At Zesty.io we operate a WAF in front of our platform services. This allows us to rate limit our services to ensure no one actor can consume more resources than acceptably allowed before affecting our service health.

Additionally we use our WAF to filter out and block traffic patterns which are either known to not be supported or are clearly identified as malicious. We do so in a handful of ways.

1. Using pre-defined OWASP rule sets. For example; owasp-crs-v030301-id941320-xss which is designed to prevent possible XSS attacks with HTML tags.
2. Rate limiting or banning requesters which exceed our limit of 10 RPS(requests per second) for more than a minute.

Limitations of the WAF

The Zesty.io WAF can not participate in preventing bot form submissions. This is due to a technical limitation, that we will detail.

IP Addresses and GDPR

IP addresses are a mechanism for identifying devices on a computer network. The client you are reading this from has an IP address. The nature of this identifier puts it under the GDPR(General Data Protection Regulation) Article 4 paragraph 1 guidelines. When network requests are sent to the Zesty.io origin they are made GDPR compliant by removing the original requester's host header containing the user's IP address but augments the request by adding an anonymized fingerprint. When the origin receives the request the host header IP address it receives is that of the CDN(Content Delivery Network) PoP(Point of Presence). Resulting in 2 outcomes;

1. Zesty.io WAF can not block based on IP address. Because if it did it would block an entire CDN server. Which services multiple clients.
2. Zesty.io WAF protects the platform from traffic based attacks by fingerprinting clients.

While the Zesty.io WAF protects the platform as a whole it can not participate in bot spam submission prevention by blocking IP addresses.

Bot Management Services

If you have already exhausted the options described, a bot management service may be your best option.
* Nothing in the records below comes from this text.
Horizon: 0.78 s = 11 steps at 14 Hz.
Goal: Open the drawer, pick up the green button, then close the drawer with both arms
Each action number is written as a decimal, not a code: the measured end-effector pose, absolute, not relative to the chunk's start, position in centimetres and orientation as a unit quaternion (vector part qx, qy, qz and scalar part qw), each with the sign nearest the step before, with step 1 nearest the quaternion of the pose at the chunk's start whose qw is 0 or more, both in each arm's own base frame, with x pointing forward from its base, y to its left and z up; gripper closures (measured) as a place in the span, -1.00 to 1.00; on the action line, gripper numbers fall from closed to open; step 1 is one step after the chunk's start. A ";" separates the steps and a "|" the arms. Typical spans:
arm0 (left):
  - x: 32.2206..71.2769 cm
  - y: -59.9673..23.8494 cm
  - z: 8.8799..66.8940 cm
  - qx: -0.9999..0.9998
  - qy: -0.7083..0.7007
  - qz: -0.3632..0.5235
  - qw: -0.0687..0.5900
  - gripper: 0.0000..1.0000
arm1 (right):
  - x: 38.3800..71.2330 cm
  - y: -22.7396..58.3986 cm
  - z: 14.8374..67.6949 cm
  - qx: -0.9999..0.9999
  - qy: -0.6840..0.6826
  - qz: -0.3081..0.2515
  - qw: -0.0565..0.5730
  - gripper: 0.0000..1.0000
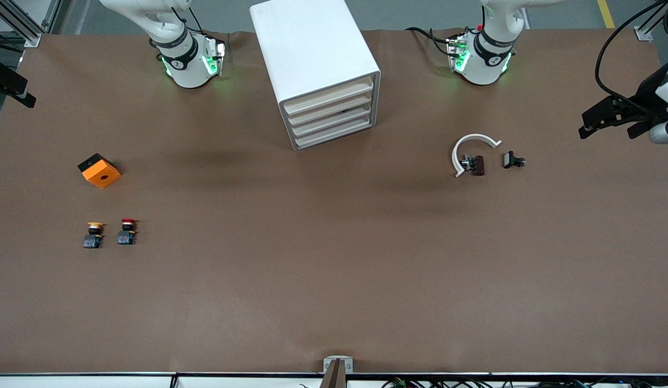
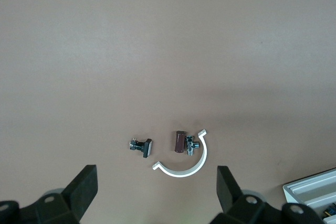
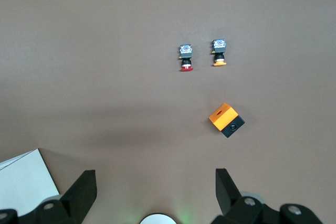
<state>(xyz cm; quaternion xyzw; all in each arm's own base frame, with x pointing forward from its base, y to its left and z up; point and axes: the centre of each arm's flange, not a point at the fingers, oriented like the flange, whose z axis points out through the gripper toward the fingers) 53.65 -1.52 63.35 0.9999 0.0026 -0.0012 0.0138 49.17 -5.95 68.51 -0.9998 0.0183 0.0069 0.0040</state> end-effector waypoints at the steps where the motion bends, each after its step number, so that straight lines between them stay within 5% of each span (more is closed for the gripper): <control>1: 53.6 -1.5 63.3 1.000 0.003 -0.001 0.014 -1.00 | 49.2 -6.0 68.5 -1.000 0.018 0.007 0.004 -1.00; 11: 54.6 -1.3 59.9 0.999 0.005 -0.041 0.013 -1.00 | 49.2 -6.0 68.6 -1.000 0.018 0.006 0.004 -1.00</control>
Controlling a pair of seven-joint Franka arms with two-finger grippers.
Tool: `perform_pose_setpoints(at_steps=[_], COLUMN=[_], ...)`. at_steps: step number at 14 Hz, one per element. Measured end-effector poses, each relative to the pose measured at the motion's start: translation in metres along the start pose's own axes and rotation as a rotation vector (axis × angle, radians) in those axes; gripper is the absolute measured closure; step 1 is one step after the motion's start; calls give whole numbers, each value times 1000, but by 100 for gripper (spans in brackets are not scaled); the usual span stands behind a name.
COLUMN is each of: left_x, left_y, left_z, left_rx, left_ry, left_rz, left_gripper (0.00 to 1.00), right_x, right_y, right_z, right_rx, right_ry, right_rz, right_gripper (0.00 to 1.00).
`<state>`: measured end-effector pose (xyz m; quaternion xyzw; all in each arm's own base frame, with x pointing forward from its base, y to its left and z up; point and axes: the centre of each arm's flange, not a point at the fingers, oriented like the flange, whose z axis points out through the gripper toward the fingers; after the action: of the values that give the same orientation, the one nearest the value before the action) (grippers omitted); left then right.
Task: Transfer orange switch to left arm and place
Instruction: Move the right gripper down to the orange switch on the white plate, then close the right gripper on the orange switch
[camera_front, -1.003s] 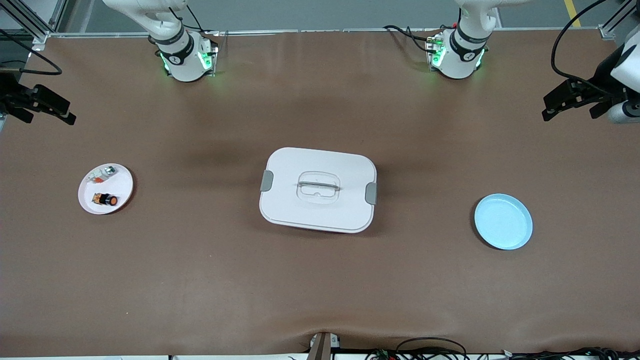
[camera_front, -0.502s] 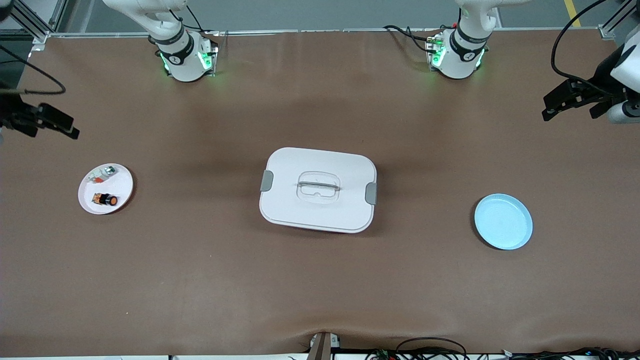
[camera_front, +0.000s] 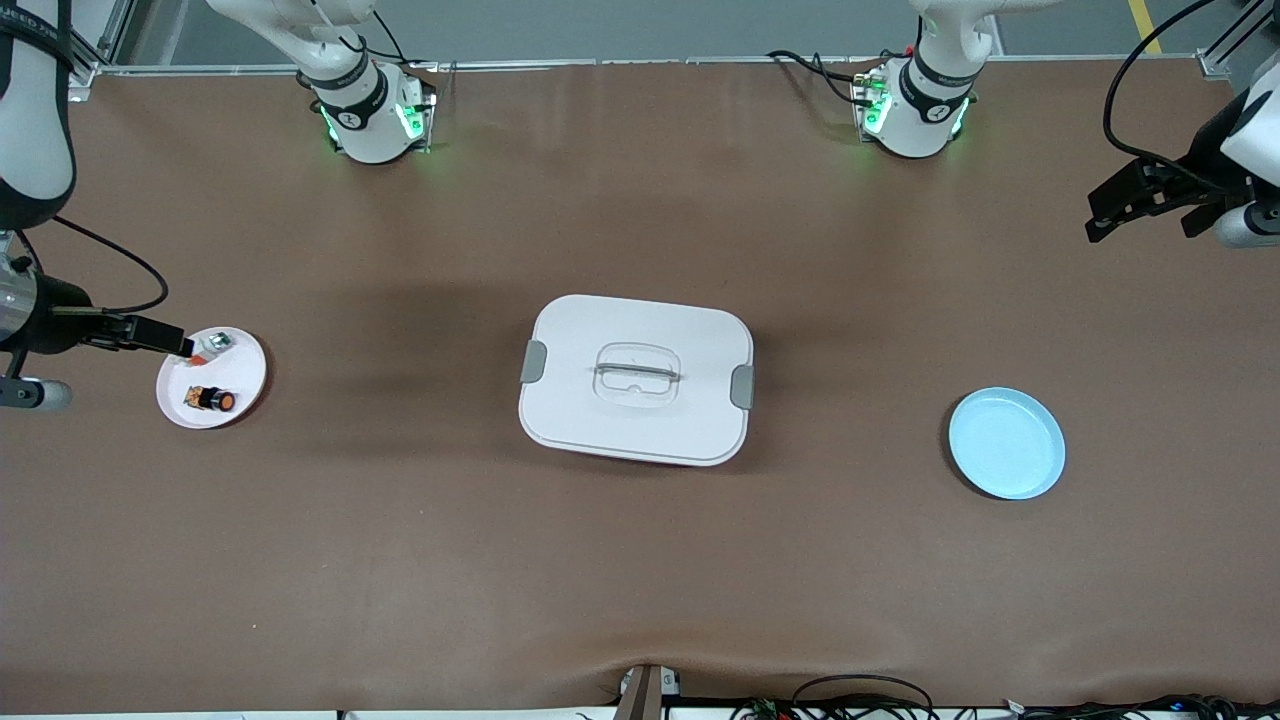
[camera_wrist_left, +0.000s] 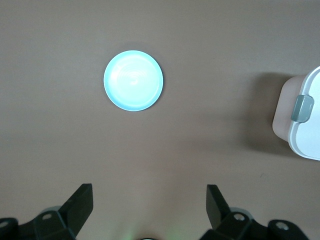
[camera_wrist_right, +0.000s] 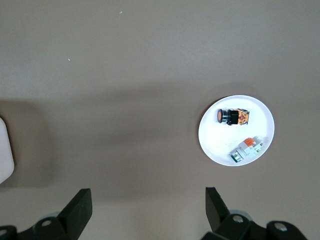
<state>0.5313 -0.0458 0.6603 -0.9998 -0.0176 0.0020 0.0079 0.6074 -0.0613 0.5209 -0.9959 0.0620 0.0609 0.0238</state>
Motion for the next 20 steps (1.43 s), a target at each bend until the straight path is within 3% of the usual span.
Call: perform_pose_setpoints(at_steps=[4, 10, 14, 18, 20], left_x=[1, 7, 17, 21, 21], left_y=[0, 0, 0, 1, 2], left_z=[2, 14, 28, 32, 32], left_rx=[0, 0, -4, -5, -5], left_ry=[-1, -23, -28, -27, -25], left_rz=[0, 0, 1, 2, 3], left_gripper=[0, 0, 0, 0, 0], right_x=[12, 22, 14, 16, 20], right_y=[30, 136, 150, 165, 166], right_z=[18, 120, 177, 218, 234], right_rx=[-86, -64, -58, 26, 32], right_ry=[12, 13, 17, -2, -3], right_rz=[-2, 90, 79, 57, 54], right_gripper=[0, 0, 0, 0, 0])
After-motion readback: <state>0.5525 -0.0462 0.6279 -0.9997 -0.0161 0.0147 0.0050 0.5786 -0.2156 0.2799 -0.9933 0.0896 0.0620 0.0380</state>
These are services which you would place between your website's DNS resolution and the Zesty.io platform.

Two suggested services would be.

• Cloudflare Bot Management
• Fastly Bot Management

These services are specifically designed to manage bot traffic by using sophisticated machine learning algorithms to detect bot traffic then enact preventative measures, configured to meet your specific needs.

Additionally by implementing this service before the traffic reaches the Zesty.io origin it provides you direct control of blocking IP addresses.

In Conclusion

There are a handful of front-end and back-end form spam prevention solutions. We would recommend starting with the front-end solutions. If not seeing the results needed then exploring the back-end solutions. As solutions increase in complexity and expense going from front-end to back-end.